The lines you need are those holding the word "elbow"; pull them from the material.

*** Provided material ***

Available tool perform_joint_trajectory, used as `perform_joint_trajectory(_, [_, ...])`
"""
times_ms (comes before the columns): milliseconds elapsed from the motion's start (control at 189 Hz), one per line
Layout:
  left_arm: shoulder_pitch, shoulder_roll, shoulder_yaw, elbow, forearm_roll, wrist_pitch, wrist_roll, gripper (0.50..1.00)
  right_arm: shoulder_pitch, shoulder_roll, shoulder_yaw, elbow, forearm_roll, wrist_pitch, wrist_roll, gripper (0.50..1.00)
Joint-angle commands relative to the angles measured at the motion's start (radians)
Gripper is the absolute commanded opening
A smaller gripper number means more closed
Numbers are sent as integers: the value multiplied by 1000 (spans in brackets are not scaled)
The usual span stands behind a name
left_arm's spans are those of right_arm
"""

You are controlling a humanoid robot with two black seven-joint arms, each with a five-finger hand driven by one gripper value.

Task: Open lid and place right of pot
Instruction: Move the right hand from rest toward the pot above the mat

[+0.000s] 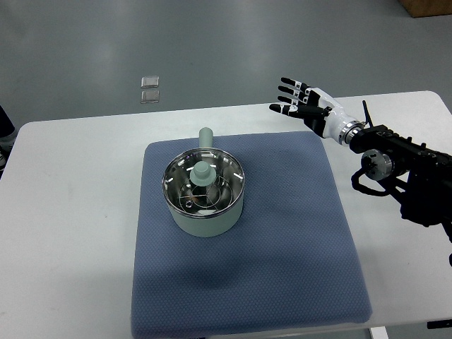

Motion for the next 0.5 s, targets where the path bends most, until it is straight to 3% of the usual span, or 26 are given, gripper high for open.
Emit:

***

■ **Answer to this exercise**:
  left_arm: shoulder_pitch, shoulder_roll, shoulder_yaw, elbow, forearm_roll, wrist_pitch, wrist_roll, gripper (0.50..1.00)
  right_arm: shoulder_pitch, shoulder_roll, shoulder_yaw, elbow, forearm_roll, wrist_pitch, wrist_roll, gripper (0.50..1.00)

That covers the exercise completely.